3 out of 5 stars Choppy monograph - interesting ideas   December 12, 2007
Sontag's On Photography was published in 1977. It includes six named sections which each tackle a slightly different subject. The sections were published independently as magazine articles years before the monograph was assembled--and this is plainly evident (which is my main 'complaint' about the text). The book does not feel or read like a book. It reads like a collection of six disparate essays that have been lightly edited for packaging as a book. The sections work OK as essays, but they fail somewhat as a monograph. For example, Sontag makes numerous assertions about photography which are stated as fact but not supported by any documentary evidence. While this is acceptable in an essay, in a monograph of this sort one would expect more academic rigor. Finally, each essay was clearly intended as an atomic piece and their collection in the book results in a large amount of re-hash of basic ideas at the start of every new section, as well as a very choppy flow between sections.

The book is dated (which is entirely understandable--but true none-the-less). Sontag makes a single fleeting reference to digital photography as a quirky alternate method of capturing images. The text's discussion on the pervasive nature of cameras assumes the pinnacle of technology to be the Kodak Brownie. While this was arguably once true, photography has been so changed by digital capture and truly pervasive cameras (think cell phones, etc.) that many of the ideas of the text are only partially developed by today's standards. Additionally, Sontag's insistence that photography is the accidental but obvious champion of the Surrealist takeover of the arts is also dated. Sontag's insistence on using 'big' words and complicates sentences to describe simple things is also somewhat irritating; the tone is unmistakably that of 1970s/1980s critical academia.

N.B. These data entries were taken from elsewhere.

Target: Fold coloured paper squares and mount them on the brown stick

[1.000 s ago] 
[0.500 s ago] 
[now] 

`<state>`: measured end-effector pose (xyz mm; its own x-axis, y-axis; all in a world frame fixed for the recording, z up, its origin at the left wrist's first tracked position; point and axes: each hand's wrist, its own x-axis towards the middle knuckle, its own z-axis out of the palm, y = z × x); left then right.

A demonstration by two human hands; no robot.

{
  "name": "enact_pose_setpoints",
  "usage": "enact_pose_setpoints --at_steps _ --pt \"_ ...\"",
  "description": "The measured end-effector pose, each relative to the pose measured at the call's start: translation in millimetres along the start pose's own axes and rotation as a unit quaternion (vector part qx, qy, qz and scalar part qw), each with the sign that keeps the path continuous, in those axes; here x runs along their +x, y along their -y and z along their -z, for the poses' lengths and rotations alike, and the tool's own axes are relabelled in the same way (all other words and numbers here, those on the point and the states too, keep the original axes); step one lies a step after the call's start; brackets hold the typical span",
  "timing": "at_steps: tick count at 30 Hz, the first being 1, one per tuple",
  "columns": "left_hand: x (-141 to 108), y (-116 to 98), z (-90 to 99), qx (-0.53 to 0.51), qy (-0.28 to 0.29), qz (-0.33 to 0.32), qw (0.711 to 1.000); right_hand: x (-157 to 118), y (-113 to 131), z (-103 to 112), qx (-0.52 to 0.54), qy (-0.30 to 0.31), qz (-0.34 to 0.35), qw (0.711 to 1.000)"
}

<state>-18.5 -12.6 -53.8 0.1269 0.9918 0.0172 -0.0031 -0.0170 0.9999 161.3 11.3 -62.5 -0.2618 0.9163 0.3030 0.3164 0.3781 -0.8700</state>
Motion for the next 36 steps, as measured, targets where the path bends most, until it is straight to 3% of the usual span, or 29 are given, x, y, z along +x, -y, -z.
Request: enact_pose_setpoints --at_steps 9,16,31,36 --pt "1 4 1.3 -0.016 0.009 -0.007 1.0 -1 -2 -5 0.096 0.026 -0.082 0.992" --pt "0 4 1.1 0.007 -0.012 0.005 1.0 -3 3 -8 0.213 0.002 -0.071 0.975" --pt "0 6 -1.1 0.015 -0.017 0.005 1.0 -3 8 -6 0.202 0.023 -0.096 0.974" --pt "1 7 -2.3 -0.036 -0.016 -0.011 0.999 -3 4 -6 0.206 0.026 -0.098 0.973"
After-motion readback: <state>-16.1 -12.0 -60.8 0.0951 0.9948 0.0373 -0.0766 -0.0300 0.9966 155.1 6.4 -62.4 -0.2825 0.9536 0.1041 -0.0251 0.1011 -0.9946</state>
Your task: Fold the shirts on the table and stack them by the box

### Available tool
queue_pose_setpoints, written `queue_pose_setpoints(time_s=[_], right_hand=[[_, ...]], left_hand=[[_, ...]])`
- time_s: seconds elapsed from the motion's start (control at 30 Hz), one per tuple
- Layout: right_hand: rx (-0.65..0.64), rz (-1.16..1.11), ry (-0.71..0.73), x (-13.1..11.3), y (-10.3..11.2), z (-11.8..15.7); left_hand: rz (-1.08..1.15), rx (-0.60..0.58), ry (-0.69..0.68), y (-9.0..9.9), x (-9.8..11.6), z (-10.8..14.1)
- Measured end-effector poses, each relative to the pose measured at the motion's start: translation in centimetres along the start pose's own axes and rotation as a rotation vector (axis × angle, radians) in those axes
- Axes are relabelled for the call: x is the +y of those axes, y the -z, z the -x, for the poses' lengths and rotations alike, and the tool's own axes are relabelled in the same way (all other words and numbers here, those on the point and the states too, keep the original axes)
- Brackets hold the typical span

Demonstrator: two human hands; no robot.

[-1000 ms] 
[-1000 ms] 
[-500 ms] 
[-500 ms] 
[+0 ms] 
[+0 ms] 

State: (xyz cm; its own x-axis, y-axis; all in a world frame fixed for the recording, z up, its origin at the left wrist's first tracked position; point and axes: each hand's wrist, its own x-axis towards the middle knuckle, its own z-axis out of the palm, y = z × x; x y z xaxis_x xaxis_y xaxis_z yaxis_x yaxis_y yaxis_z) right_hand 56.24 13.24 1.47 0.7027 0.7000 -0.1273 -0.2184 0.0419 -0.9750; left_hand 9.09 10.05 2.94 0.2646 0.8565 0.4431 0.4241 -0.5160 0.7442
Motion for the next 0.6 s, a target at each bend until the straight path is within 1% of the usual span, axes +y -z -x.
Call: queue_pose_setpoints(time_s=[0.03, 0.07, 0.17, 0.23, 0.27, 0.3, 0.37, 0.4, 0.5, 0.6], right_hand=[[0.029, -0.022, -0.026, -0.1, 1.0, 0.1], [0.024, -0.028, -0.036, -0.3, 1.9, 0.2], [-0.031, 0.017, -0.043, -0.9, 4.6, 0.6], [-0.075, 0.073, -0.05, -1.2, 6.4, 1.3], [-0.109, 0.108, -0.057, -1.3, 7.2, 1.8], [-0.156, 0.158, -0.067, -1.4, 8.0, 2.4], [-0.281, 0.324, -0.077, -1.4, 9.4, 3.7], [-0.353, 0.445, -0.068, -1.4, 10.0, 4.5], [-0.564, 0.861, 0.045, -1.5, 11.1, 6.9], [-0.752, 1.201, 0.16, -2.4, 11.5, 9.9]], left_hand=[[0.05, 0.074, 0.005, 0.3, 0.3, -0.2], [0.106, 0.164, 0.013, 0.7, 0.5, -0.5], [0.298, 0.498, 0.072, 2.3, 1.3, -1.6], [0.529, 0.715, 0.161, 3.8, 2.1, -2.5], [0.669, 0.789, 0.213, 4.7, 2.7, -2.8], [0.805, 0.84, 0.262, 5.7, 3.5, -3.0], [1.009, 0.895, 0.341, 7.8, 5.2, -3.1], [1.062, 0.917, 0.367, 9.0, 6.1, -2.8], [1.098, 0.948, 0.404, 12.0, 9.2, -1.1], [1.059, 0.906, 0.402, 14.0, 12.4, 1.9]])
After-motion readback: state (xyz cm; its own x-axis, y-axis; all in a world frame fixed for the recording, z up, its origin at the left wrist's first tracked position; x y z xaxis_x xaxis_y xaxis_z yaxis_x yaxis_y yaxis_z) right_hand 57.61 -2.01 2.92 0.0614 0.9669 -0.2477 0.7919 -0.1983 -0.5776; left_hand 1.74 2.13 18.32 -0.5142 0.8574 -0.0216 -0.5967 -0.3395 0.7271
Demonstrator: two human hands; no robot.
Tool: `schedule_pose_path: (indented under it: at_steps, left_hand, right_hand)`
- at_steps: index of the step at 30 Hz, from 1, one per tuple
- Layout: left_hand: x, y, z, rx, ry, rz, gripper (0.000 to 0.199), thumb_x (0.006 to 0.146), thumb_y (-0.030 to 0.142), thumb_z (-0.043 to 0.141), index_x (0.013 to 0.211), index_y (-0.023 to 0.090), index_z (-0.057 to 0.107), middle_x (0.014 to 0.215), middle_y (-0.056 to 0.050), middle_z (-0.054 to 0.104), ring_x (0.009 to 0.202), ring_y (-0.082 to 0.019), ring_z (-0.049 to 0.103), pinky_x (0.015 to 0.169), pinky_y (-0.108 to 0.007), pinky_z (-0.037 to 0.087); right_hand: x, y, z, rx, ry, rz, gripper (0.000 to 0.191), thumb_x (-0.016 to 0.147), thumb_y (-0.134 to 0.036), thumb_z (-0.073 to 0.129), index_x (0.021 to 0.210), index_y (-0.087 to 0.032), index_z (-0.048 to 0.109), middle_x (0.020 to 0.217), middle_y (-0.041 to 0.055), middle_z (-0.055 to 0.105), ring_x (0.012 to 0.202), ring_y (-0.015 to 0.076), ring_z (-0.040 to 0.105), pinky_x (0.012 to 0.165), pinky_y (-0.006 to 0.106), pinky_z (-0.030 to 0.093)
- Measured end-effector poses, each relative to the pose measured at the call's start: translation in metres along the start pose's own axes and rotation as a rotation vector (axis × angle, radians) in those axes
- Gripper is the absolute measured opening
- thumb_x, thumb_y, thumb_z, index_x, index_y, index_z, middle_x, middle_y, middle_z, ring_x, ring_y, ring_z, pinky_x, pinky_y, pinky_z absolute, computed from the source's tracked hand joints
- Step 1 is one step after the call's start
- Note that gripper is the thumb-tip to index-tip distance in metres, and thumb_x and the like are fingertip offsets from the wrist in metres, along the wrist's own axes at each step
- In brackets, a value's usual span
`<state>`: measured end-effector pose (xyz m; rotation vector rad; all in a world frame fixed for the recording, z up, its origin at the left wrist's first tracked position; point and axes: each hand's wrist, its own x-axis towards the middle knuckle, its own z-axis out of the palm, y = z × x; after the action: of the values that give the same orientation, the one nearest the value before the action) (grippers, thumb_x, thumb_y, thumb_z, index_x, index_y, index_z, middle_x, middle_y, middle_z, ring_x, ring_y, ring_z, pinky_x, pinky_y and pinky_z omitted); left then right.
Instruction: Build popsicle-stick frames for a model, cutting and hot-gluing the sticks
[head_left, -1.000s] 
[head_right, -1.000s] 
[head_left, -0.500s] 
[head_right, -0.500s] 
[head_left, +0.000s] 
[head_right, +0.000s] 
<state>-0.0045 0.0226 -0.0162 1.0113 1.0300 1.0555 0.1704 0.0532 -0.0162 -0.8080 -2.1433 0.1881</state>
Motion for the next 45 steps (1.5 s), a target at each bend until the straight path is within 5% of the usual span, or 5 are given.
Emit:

Having said that, the book occupies a fairly unique niche in the history of thinking about photography. As other reviews have noted, the subject material is (ahem) well focused on the topic and delivers interesting insight into various aspects of photography. It is unfortunate that Sontag did not more-fully edit the source materials into a cohesive text and at least attempt to look forward to a time when technological changes in process and artistic developments in taste could perhaps be different than the norms of the late 1970s.



5 out of 5 stars Amazing essays!!!!   May 10, 2007
 0 out of 1 found this review helpful

I loved this book! It is so refreshing to read an unpretentious art criticism book. Her views are simple but breathtaking. The fact that one is reading essays about photography, written by someone who is not inside the art world, makes a huge a difference. She is not trying to create the new "it" artisitc concept, she's just speaking as a photography lover and admirer.


4 out of 5 stars Medieval European Scholar Ideas   March 17, 2007
 2 out of 16 found this review helpful

First this book should not ne taken seriously, it's meant to be just being critical about photography thats all, secondly even though author is American she sounds like European middle age scholar minded critic. Third, she doesn't know about fine art photography in depth, she only criticises and about 20-30 very famous photographers she knows of, she didn't taken into account most (almost all) modern photographers. Most of the time she sounds like a 19. century European painter just lost his job because of rising of photography, but also wants to learn about new technique called photography with a great frustration and misses his old job a lot.. Sontags background about philosophy and sociology didn't help much for a healhty criticsm of photography..

Good try for a criticism of fine art photography, I think every serious fine art photographer should read this book, because it teaches the way how the fine art photography could be criticised in a wrong way, and this book does a damn good job.